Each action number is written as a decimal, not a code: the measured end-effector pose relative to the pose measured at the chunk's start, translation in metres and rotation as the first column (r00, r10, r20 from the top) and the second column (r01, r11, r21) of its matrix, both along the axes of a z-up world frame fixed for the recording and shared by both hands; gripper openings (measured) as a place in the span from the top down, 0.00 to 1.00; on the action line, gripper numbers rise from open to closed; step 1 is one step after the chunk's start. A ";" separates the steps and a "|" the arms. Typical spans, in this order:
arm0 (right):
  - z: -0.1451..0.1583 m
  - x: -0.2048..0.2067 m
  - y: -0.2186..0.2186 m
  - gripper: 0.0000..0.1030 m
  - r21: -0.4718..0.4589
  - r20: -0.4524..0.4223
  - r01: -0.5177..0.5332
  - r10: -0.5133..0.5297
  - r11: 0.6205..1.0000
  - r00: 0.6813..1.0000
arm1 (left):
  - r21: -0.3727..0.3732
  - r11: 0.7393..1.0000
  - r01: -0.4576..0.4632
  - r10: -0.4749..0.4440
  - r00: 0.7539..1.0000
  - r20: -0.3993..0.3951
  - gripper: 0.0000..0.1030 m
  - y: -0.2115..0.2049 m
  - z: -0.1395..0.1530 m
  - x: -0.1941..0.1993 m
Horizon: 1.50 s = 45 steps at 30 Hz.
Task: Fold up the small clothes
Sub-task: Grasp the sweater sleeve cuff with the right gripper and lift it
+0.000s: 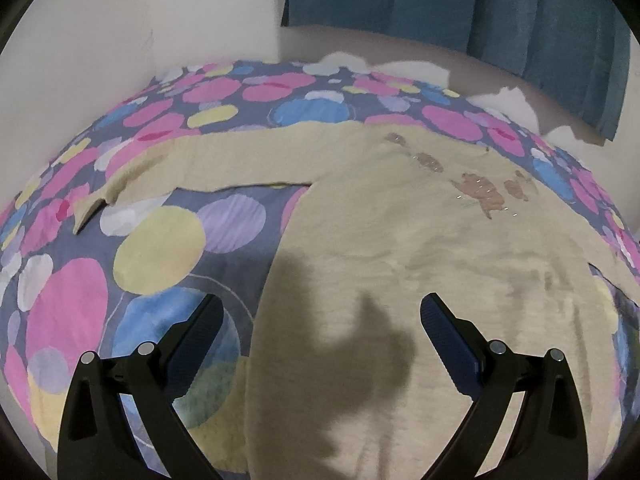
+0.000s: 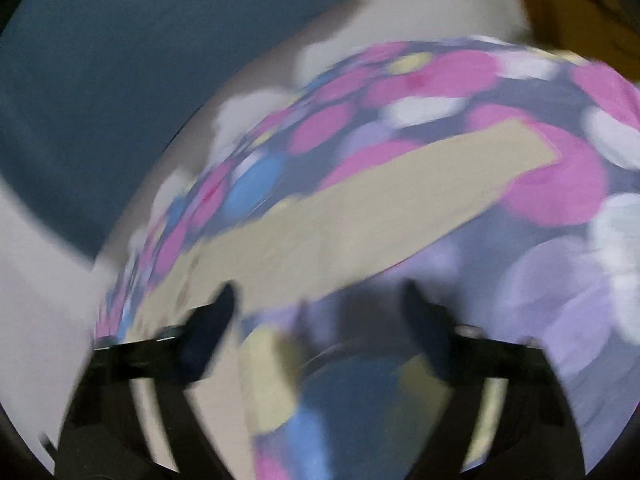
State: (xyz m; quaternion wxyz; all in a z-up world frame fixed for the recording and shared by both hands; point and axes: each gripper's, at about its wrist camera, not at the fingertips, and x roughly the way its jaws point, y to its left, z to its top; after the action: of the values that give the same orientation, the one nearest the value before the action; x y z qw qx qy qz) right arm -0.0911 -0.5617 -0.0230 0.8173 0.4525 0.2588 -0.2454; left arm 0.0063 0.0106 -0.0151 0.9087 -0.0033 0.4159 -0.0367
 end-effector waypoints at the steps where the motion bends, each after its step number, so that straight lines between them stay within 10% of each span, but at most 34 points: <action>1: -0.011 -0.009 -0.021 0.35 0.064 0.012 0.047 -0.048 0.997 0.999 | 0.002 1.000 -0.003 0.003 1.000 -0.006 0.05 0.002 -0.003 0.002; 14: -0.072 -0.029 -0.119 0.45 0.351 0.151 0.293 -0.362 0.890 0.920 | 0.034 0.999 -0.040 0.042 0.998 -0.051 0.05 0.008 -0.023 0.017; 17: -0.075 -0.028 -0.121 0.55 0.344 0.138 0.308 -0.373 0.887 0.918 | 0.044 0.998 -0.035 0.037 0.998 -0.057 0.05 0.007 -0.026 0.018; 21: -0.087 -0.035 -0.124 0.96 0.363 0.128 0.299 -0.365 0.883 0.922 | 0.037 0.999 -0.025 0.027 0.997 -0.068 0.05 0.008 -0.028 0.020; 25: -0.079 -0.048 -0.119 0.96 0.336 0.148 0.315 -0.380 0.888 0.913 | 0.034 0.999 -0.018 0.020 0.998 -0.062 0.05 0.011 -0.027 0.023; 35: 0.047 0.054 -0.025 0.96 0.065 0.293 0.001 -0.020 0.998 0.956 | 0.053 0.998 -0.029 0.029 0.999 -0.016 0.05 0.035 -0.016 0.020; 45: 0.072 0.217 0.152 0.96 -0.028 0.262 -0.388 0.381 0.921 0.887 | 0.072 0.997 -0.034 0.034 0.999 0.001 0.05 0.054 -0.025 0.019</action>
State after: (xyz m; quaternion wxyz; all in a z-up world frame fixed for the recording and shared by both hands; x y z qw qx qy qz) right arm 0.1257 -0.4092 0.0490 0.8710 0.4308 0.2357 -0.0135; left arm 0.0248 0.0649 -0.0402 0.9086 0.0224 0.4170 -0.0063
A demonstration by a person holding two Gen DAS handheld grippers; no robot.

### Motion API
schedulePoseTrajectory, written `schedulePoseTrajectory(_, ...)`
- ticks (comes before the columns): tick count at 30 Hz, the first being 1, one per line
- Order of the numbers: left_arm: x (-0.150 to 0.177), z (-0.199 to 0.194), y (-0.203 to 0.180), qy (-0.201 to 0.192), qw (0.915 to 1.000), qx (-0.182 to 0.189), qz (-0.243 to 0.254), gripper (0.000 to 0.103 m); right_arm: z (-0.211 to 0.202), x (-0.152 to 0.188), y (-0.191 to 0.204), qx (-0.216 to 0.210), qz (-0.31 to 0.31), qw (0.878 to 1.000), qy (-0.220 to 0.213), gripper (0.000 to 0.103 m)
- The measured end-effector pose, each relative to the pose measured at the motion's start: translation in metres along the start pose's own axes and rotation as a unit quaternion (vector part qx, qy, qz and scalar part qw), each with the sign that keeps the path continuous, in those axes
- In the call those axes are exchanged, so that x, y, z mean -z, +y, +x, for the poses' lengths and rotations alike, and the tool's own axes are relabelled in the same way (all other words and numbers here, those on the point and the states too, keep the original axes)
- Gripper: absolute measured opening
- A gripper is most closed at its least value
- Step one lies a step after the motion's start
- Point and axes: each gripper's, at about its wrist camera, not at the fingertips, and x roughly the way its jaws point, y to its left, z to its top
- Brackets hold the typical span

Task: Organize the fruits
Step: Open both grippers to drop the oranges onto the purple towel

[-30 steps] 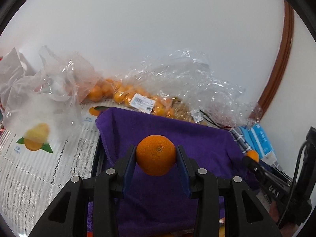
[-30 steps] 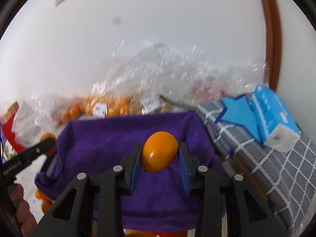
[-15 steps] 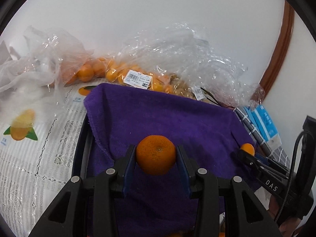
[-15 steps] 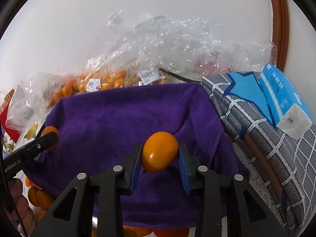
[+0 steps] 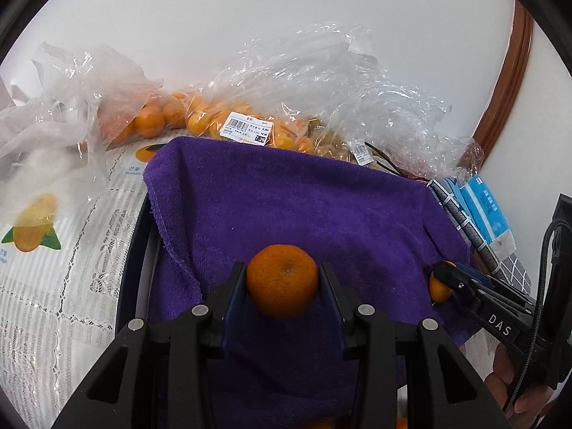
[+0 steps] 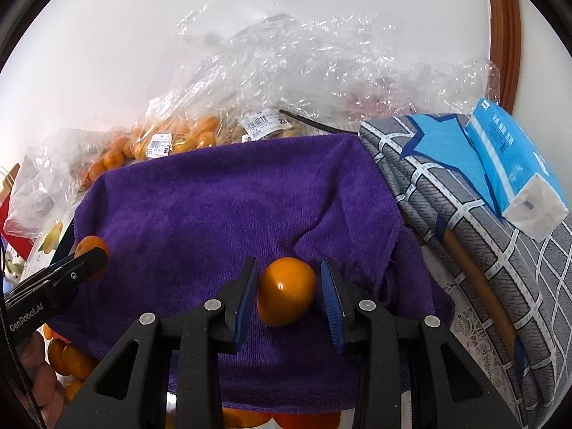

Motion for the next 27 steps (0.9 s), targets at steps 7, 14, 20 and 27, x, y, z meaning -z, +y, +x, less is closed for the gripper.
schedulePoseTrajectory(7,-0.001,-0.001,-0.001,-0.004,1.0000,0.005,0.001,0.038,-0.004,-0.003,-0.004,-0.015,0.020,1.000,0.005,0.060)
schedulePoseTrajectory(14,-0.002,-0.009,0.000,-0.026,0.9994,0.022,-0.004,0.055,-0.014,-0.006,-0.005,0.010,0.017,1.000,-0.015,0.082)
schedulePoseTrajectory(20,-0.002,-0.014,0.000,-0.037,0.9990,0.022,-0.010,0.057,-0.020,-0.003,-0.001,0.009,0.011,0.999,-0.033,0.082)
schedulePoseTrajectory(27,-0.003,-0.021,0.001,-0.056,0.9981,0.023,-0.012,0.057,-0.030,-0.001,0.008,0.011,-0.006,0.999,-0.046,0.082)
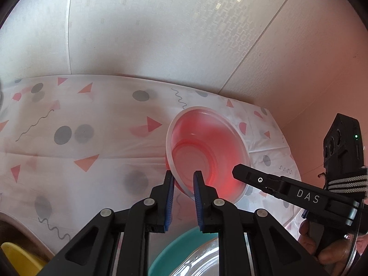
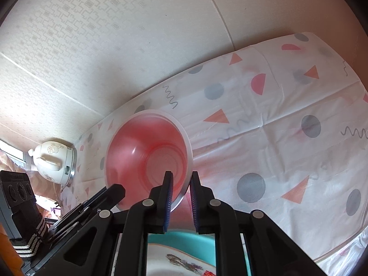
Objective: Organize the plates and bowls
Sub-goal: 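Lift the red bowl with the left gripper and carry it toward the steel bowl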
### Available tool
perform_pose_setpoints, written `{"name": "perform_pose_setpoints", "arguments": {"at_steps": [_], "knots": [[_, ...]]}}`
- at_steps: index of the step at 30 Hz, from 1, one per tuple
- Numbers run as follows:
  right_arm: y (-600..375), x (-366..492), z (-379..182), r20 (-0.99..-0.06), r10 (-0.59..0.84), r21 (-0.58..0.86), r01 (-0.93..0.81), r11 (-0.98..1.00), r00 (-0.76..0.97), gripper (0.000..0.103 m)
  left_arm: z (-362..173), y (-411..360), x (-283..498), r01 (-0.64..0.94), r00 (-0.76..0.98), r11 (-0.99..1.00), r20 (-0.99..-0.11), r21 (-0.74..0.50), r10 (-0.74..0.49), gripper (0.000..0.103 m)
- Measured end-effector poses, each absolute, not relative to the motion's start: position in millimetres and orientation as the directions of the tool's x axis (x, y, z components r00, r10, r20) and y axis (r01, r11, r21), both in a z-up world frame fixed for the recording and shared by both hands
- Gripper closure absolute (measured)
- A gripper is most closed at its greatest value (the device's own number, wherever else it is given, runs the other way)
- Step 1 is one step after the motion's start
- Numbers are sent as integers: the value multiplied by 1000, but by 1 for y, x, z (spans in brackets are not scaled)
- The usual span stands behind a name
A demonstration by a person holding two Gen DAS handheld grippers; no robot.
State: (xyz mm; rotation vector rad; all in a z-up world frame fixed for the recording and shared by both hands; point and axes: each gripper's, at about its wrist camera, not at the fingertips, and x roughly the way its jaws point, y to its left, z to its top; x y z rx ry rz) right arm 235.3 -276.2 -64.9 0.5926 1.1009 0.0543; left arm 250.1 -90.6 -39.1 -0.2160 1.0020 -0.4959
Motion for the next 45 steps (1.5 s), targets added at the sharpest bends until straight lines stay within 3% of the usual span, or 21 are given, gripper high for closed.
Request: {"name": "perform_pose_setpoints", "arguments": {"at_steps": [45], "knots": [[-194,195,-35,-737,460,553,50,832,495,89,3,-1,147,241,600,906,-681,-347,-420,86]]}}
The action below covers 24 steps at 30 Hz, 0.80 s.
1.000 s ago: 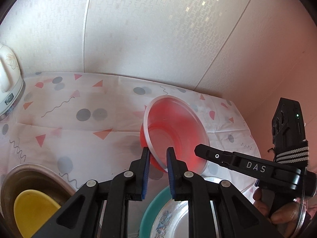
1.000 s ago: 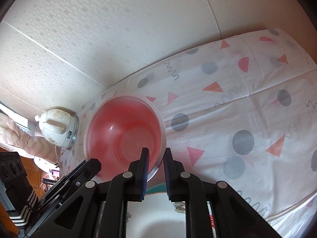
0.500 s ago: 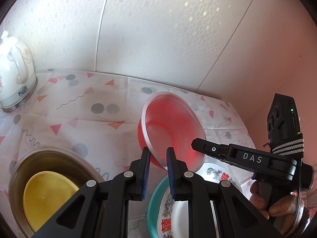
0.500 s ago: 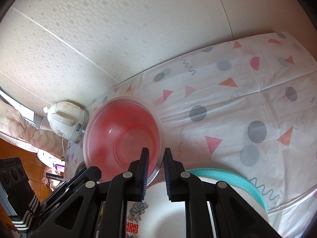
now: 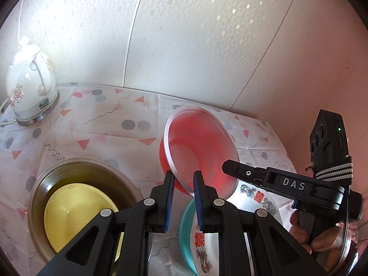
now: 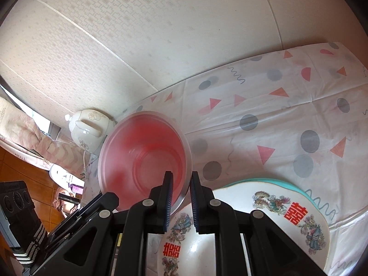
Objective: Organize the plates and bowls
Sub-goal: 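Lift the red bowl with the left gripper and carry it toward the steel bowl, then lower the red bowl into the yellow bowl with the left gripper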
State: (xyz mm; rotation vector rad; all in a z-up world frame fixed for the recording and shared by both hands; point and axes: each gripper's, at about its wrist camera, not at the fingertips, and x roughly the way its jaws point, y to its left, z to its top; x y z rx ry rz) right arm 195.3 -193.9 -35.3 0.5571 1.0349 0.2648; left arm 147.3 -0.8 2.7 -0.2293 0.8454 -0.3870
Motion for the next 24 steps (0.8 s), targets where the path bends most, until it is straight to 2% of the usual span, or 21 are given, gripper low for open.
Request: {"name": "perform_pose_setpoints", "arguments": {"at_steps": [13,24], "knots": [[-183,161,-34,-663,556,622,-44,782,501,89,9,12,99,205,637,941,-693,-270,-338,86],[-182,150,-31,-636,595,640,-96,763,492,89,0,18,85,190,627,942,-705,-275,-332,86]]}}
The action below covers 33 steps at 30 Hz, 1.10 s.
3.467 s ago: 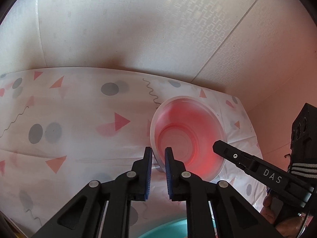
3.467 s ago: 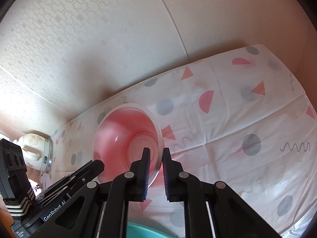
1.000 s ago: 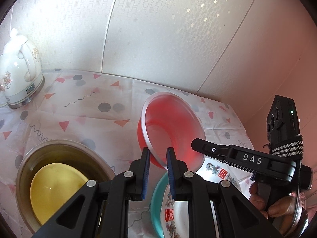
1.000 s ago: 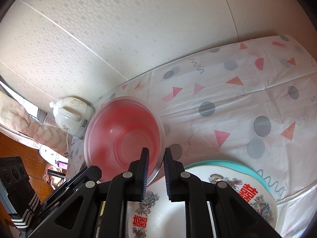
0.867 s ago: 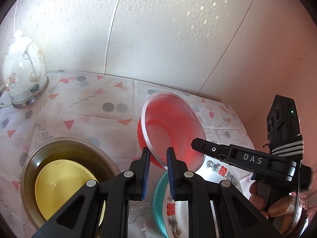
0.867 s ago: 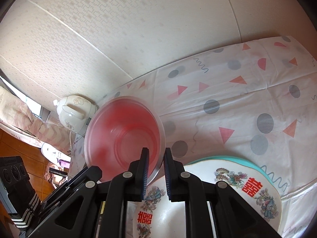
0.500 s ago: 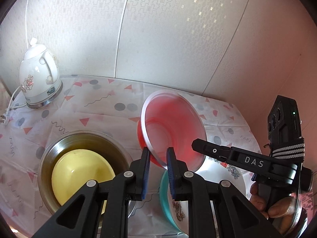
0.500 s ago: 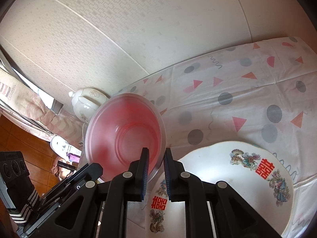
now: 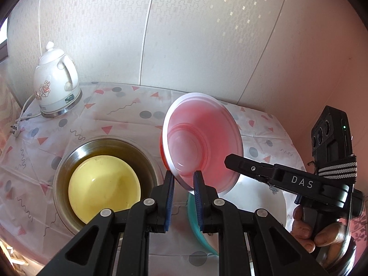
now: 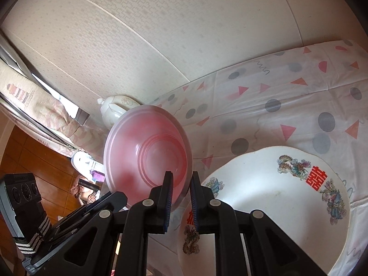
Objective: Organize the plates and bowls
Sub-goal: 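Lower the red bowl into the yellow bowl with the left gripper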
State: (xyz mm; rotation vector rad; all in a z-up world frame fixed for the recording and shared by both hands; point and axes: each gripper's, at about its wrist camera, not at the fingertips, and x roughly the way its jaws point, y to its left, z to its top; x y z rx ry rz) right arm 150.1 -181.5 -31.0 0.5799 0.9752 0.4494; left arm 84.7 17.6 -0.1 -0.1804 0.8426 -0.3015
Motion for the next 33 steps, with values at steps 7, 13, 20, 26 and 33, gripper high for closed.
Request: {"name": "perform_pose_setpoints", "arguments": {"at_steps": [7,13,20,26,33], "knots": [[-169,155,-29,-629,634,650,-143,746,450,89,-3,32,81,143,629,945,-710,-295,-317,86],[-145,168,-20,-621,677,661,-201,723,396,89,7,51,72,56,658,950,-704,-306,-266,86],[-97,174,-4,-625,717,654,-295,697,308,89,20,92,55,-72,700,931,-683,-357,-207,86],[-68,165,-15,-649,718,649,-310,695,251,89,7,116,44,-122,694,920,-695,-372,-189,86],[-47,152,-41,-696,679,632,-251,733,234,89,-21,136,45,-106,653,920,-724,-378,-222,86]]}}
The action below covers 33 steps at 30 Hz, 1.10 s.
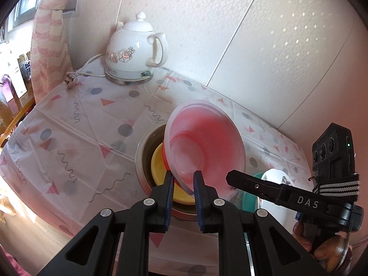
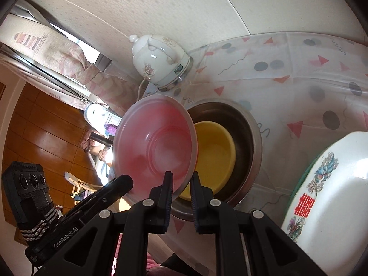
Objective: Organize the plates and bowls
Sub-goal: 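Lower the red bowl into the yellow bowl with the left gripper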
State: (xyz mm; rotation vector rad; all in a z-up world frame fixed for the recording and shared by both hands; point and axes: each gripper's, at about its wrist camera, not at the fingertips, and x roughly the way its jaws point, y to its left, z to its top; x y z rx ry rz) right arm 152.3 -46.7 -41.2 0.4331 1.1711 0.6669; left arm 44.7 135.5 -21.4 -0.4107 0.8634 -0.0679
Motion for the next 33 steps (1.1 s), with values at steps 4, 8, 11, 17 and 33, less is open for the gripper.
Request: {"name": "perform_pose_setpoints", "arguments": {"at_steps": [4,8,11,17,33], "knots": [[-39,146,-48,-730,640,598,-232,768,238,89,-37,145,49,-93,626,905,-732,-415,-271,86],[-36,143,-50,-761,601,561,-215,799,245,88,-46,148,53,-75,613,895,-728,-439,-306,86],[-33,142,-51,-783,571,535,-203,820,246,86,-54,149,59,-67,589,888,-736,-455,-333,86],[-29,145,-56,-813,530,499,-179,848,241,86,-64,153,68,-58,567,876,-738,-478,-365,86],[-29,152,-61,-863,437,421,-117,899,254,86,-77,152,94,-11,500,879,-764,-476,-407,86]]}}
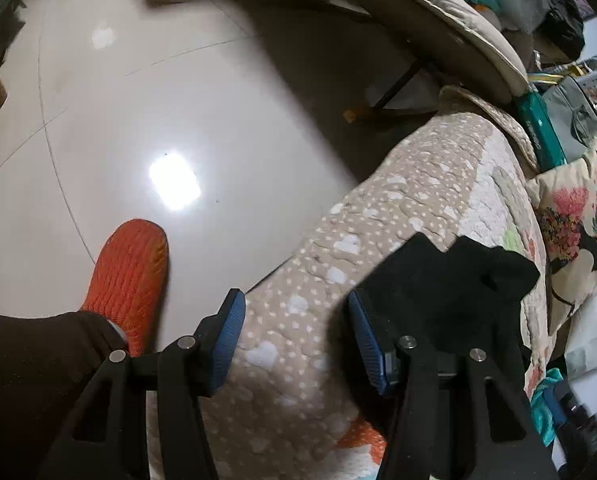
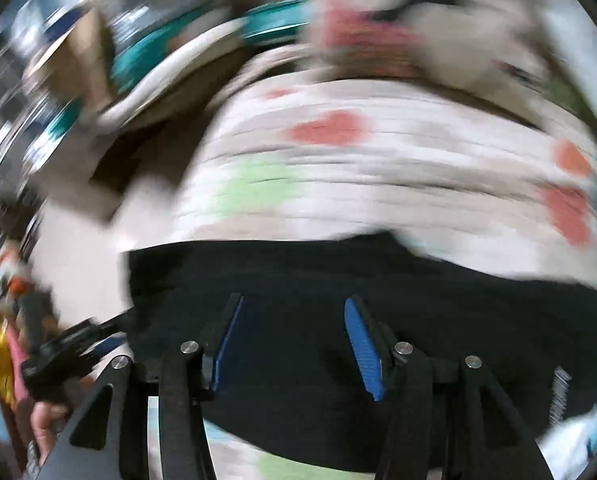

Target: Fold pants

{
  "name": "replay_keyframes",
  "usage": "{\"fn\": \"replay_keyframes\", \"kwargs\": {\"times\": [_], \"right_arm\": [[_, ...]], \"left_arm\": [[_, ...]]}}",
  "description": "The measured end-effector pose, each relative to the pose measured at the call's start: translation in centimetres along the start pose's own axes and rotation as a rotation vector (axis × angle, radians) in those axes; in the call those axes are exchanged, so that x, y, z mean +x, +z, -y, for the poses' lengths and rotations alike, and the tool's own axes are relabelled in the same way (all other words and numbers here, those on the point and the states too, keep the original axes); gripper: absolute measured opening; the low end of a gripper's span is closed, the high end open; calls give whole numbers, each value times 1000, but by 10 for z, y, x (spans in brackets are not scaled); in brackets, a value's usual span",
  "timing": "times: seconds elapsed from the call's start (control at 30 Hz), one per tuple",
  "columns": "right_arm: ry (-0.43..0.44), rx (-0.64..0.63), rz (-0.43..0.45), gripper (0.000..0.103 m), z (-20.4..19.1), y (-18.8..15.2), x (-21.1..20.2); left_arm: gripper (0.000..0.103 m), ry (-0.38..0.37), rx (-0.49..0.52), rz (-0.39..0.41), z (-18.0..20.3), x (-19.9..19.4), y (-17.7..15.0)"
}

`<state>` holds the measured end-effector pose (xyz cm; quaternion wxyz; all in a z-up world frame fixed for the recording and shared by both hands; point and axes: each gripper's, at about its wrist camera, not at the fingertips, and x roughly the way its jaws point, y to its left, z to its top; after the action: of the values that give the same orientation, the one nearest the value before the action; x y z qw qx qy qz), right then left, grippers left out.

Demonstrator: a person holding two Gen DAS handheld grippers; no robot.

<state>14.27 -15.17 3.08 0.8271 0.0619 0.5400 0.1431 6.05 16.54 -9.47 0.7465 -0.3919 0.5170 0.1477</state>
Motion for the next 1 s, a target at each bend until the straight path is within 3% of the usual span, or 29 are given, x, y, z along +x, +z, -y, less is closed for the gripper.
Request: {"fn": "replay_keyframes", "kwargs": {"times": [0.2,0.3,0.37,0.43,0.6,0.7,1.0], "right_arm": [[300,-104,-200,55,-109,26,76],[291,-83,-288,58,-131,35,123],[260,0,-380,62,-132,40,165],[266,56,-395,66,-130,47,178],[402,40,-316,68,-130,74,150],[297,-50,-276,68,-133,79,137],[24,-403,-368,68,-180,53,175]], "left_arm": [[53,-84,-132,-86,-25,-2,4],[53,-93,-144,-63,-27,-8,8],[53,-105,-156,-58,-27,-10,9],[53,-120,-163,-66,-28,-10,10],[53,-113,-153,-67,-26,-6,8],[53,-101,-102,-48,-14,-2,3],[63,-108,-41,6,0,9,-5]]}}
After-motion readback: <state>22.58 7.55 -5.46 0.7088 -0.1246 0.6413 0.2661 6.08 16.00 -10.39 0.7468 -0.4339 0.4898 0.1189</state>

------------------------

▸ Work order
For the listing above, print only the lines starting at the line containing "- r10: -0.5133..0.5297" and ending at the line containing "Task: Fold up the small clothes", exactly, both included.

▸ Finished exercise
  - r10: -0.5133..0.5297
  - r11: 0.6205..1.0000
  - r00: 0.6813..1.0000
arm1 (left):
  - r21: -0.3727..0.3732
  - r11: 0.7393..1.0000
  - r01: -0.4576..0.4632
  - r10: -0.4749..0.4440
  - r00: 0.7539..1.0000
  - r20: -0.3993..0.3951
  - gripper: 0.0000..0.1030 m
  - y: -0.2115..0.2049 m
  - z: -0.1395..0.1530 m
  - x: -0.1941..0.1993 m
Horizon: 1.50 s = 45 steps at 30 Hz.
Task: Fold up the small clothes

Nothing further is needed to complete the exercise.